一朴洞日記

多岐祐介の老残妄言

熱いがご馳走



 おだやかな陽射しが射している。陽だまりは温かい。空を仰ぎながら、ああビタミンD が生成されつつあるなあという気がする。風は強い。冷たく肌を刺す。二重マフラーとマスクとでガッチリ防寒しているから、暢気にビタミンD を感じてなんぞいられるだけのことだ。

 昨夜は寒かった。一昨夜も寒かった。昼間は小雨模様で、一日中気温が上らなかったから、なおのこと気が重くなる冷えこみだった。いったん春めいた陽気の日々を味わってしまっただけに、気の重さはひとしおだ。
 骨身に沁みる寒さなんぞと形容するが、躰の芯が凍えたり、骨までがきしり音をたてて寒がっていると実感するのは、北国だけに通用する形容だと、若いころは思っていた。北国で野外のしかも夜間の作業を強いられるかたや、冬に挑む山岳登山家がたや、南極越冬隊員さんたちや富士山レーダーの観測員さんたちだけが、感じられる寒さだと思っていた。東京で暢気に過す私なんぞに経験できる世界ではないと、本気で思っていたのである。
 老いた身にはことさら寒さが応える、なんてのも文学的形容に過ぎないとたかを括っていた。寒かった過去の記憶を辿れる身であり、そのうえ神経も鈍感になっているわけだから、忍耐し遣り過すことは容易なはずだ。ところが、あながちそうでもなさそうだと気づいたのは、ここ数年のことだ。冷えこみに遭遇すると気力が萎え、行動力が著しく削がれる。その場にただうずくまっているだけの男になってしまった気がする。

 「ふぅー、アッツイのが、なによりのご馳走だてば」
 映画やテレビドラマでいく度も聴いた、吹雪の中をやって来た男が、振舞われた白湯の湯呑を両掌で包みながら、必ず口にする台詞だ。
 そうだ。冷える夜は熱燗である。わが鶴首に七分目、ということはおよそ一合を、居酒屋では出てこないほどの熱燗にする。つねの惣菜から視つくろって並べる。酒の肴に合う合わぬは、このさい関係ない。一日の摂取食品の目処をここで達成する。ちびちびやるつもりだから、玉子だけはまだ作らずに置いた。

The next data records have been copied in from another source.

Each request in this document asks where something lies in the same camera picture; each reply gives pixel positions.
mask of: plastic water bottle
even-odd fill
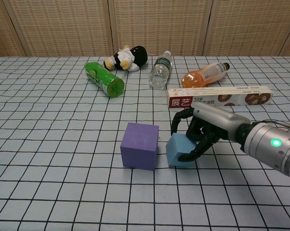
[[[160,55],[149,74],[149,85],[156,90],[165,90],[171,69],[171,52]]]

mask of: light blue cube
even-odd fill
[[[185,134],[173,133],[169,142],[166,144],[166,156],[169,166],[189,167],[195,164],[191,162],[179,162],[178,158],[182,155],[189,154],[195,149],[196,142],[188,139]]]

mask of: bottle cap
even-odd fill
[[[230,69],[230,64],[228,64],[228,63],[224,63],[224,65],[225,65],[226,71],[227,71],[228,69]]]

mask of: wall
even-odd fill
[[[0,0],[0,56],[290,55],[290,0]]]

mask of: purple cube
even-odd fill
[[[128,123],[120,145],[122,164],[144,170],[155,170],[159,126]]]

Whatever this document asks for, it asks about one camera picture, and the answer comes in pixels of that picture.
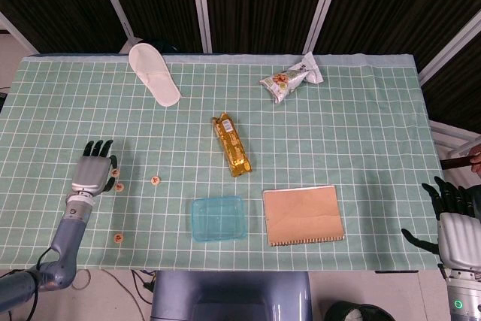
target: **gold wrapper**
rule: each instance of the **gold wrapper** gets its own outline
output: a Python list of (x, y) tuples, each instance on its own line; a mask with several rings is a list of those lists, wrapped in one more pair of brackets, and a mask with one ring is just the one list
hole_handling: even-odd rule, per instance
[(224, 149), (225, 158), (232, 177), (240, 176), (242, 173), (252, 172), (247, 155), (242, 147), (241, 140), (234, 127), (231, 117), (222, 113), (219, 118), (212, 118), (213, 128)]

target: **snack packet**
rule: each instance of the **snack packet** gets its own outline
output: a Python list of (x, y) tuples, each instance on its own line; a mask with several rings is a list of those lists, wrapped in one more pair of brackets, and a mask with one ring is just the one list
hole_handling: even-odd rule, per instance
[(219, 118), (212, 118), (212, 124), (220, 144), (224, 149), (225, 158), (231, 169), (232, 177), (240, 176), (246, 172), (252, 172), (253, 170), (231, 117), (229, 117), (227, 113), (222, 113)]
[(259, 83), (267, 88), (274, 98), (274, 103), (277, 104), (293, 92), (303, 80), (313, 84), (324, 81), (312, 52), (307, 53), (299, 63), (285, 71), (264, 78)]

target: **table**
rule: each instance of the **table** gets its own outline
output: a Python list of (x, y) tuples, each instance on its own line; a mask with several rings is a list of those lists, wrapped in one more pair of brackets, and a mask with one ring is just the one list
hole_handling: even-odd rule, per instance
[[(86, 142), (112, 138), (125, 189), (96, 198), (79, 267), (436, 268), (436, 258), (400, 232), (437, 235), (419, 185), (441, 172), (413, 57), (316, 56), (325, 82), (303, 83), (274, 104), (258, 81), (299, 59), (167, 55), (183, 97), (164, 108), (126, 56), (25, 58), (0, 113), (0, 267), (37, 260)], [(223, 111), (234, 119), (250, 174), (230, 175), (210, 122)], [(322, 184), (336, 185), (346, 240), (269, 247), (262, 190)], [(245, 200), (248, 237), (193, 242), (192, 200), (221, 195)]]

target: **transparent plastic box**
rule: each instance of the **transparent plastic box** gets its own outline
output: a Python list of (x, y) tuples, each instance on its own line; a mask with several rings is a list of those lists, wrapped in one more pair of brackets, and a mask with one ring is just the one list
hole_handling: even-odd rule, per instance
[(225, 241), (245, 238), (247, 221), (241, 197), (201, 198), (192, 203), (194, 241)]

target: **notebook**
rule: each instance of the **notebook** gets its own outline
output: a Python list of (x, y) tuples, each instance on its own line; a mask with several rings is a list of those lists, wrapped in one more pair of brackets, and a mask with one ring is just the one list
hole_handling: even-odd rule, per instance
[(264, 191), (264, 212), (270, 246), (344, 239), (335, 186)]

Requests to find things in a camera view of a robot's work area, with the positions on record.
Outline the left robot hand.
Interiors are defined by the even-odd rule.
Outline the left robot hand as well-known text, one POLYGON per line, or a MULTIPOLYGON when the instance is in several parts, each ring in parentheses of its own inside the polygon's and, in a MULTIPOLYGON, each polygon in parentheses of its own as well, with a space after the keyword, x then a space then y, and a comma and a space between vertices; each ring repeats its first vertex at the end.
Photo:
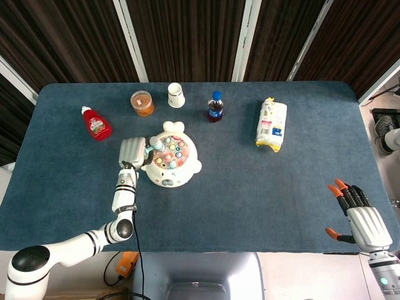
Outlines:
POLYGON ((153 150, 146 149, 150 146, 149 137, 131 137, 123 139, 119 151, 118 163, 121 169, 126 165, 132 164, 137 170, 149 165, 153 161, 153 150))

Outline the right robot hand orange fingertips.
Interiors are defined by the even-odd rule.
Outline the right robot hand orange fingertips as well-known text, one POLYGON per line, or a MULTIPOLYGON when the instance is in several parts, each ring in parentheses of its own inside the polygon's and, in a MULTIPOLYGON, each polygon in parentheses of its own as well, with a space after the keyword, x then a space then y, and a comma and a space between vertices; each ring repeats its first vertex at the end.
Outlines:
POLYGON ((371 205, 364 191, 340 179, 334 182, 328 189, 346 217, 351 233, 345 235, 327 227, 326 234, 336 241, 356 244, 363 252, 387 251, 393 240, 380 213, 371 205))

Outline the teal toy hammer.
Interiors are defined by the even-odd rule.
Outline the teal toy hammer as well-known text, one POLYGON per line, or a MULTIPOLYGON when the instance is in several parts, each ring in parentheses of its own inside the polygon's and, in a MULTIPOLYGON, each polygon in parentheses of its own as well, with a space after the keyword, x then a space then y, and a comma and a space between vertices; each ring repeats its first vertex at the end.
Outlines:
POLYGON ((157 136, 151 136, 146 139, 145 152, 147 157, 155 156, 158 154, 165 154, 165 145, 157 136))

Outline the whack-a-mole toy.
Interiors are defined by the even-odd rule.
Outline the whack-a-mole toy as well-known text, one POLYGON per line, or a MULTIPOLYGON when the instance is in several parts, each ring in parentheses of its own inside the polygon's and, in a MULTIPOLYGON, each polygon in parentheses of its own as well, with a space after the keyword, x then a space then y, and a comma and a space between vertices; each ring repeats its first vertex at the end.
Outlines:
POLYGON ((141 168, 154 184, 177 188, 200 172, 202 164, 196 146, 184 130, 183 122, 166 121, 163 132, 156 135, 165 145, 165 154, 155 155, 151 164, 141 168))

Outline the red ketchup bottle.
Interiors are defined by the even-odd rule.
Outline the red ketchup bottle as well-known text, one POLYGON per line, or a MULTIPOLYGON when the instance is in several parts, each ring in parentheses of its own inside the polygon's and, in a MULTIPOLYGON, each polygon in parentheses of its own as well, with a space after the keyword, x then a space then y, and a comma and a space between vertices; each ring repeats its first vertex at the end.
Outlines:
POLYGON ((83 106, 81 114, 88 132, 96 141, 103 141, 113 133, 111 125, 97 111, 83 106))

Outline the clear jar orange contents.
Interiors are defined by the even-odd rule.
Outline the clear jar orange contents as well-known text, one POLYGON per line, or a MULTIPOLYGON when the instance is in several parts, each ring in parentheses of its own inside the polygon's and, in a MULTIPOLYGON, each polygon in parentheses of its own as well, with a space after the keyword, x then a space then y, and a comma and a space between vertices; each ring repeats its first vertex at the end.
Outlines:
POLYGON ((154 112, 151 95, 147 91, 136 91, 131 96, 131 105, 138 116, 147 117, 154 112))

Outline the white paper cup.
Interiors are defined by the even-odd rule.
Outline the white paper cup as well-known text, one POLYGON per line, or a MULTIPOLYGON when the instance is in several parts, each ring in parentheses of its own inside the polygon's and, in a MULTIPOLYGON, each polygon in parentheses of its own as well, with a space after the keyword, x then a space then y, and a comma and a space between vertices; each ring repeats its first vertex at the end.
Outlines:
POLYGON ((182 86, 177 82, 172 82, 167 87, 168 92, 168 104, 172 108, 181 108, 184 106, 185 97, 183 94, 182 86))

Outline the Pepsi bottle blue cap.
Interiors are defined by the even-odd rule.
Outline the Pepsi bottle blue cap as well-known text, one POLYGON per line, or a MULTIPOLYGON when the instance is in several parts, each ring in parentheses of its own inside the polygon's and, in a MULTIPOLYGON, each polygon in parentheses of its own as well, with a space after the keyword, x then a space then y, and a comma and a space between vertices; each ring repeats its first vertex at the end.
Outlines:
POLYGON ((215 123, 223 118, 223 100, 220 91, 213 91, 212 98, 208 101, 208 118, 215 123))

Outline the grey sneaker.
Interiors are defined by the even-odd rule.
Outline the grey sneaker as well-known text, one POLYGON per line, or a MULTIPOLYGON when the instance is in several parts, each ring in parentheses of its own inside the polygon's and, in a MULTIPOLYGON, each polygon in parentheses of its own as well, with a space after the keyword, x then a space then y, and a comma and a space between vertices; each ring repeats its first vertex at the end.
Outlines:
POLYGON ((383 156, 388 156, 393 153, 393 150, 388 147, 385 142, 385 135, 393 129, 393 121, 390 116, 380 117, 375 124, 374 131, 376 134, 376 145, 379 152, 383 156))

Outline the orange device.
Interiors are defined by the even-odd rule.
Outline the orange device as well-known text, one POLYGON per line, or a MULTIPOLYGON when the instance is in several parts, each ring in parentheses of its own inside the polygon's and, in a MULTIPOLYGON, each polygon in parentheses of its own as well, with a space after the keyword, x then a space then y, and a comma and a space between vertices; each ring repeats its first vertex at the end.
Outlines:
POLYGON ((116 272, 123 278, 128 278, 139 259, 139 253, 134 251, 122 252, 116 272))

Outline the black tray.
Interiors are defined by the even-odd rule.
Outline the black tray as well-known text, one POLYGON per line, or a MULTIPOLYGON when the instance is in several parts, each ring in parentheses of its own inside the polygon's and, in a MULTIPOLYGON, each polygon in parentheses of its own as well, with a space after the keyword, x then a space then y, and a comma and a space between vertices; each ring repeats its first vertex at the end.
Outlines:
POLYGON ((374 108, 371 113, 375 123, 383 116, 390 116, 394 123, 400 122, 400 109, 374 108))

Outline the blue table cloth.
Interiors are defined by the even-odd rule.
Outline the blue table cloth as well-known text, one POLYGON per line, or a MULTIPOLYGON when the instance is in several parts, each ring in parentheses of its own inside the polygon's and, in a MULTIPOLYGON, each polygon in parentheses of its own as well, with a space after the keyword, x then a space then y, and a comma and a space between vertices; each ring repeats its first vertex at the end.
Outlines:
POLYGON ((182 108, 165 83, 49 84, 41 89, 0 205, 0 250, 65 241, 100 228, 111 209, 123 139, 154 136, 182 121, 202 169, 177 188, 139 175, 136 226, 113 251, 353 252, 327 227, 349 234, 328 185, 359 186, 400 249, 400 225, 381 181, 353 90, 338 81, 184 83, 182 108), (138 116, 131 96, 147 91, 154 112, 138 116), (223 116, 208 118, 213 91, 223 116), (261 105, 287 106, 279 152, 256 146, 261 105), (81 108, 103 116, 112 134, 96 141, 81 108))

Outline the grey robot torso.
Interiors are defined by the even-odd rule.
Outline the grey robot torso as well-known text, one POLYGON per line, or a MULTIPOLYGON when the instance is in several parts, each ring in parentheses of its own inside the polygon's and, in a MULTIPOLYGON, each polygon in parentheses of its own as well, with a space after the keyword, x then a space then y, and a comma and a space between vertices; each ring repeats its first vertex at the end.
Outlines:
POLYGON ((151 300, 265 300, 255 252, 145 252, 131 291, 151 300))

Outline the white yellow food packet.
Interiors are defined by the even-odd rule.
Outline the white yellow food packet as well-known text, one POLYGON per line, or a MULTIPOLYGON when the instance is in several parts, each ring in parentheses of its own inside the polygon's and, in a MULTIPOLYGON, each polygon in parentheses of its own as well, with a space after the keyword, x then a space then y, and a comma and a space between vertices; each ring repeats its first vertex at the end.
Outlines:
POLYGON ((256 146, 269 146, 278 153, 284 141, 287 106, 268 97, 261 105, 256 130, 256 146))

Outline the white partition post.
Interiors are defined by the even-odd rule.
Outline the white partition post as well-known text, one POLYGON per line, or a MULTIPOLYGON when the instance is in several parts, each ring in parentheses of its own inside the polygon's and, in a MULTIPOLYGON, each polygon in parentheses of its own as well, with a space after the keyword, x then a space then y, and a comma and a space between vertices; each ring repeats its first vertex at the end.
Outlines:
POLYGON ((0 55, 0 74, 5 77, 34 106, 38 93, 16 72, 16 70, 0 55))
POLYGON ((243 82, 263 0, 246 0, 232 71, 232 82, 243 82))
POLYGON ((126 0, 112 0, 116 10, 119 23, 126 40, 126 44, 134 64, 138 79, 141 83, 148 83, 149 78, 139 47, 134 25, 126 0))
POLYGON ((400 71, 400 58, 358 99, 359 106, 368 103, 371 97, 400 71))
POLYGON ((306 57, 306 54, 309 51, 309 48, 311 47, 311 44, 314 41, 314 38, 316 37, 316 35, 317 35, 317 33, 318 33, 323 21, 325 20, 325 18, 327 16, 331 6, 333 5, 333 2, 334 2, 334 0, 324 0, 324 4, 323 4, 323 6, 322 6, 317 18, 316 18, 316 21, 314 22, 314 24, 313 24, 313 26, 312 26, 312 28, 311 28, 311 30, 309 32, 309 35, 308 35, 306 41, 303 44, 303 47, 302 47, 302 49, 301 49, 301 51, 300 51, 300 53, 299 53, 294 65, 293 65, 293 67, 292 67, 292 69, 291 69, 286 81, 293 81, 294 80, 296 74, 299 71, 299 68, 300 68, 302 62, 304 61, 304 58, 306 57))

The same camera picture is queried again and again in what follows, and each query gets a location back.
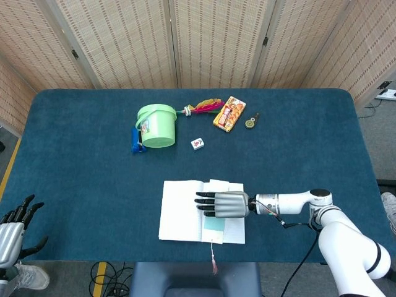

 文字どおり舐めるように飲んだはずだが、徳利が空になる。もう一本つけるとなると、これはもう一人前の飲酒である。どうしたもんか。
 かなり考えて、自重した。今宵は酒を飲むのではない。寒さ凌ぎの薬湯を口にしたまでである。ではこの身は十分に温まったか。そうとも云い切れない。ヨシッ、そうとなれば……。カレーうどんである。しかもここは大盛で、玉ねぎタップリめで。

 一日の摂取カロリー量の目処を超える。昼間が活動的であれば、さほど気にする必要もないが、なにせ寒さにうずくまって過した一日だ。おおいに反省する。
 むろん、珍しい反省ではない。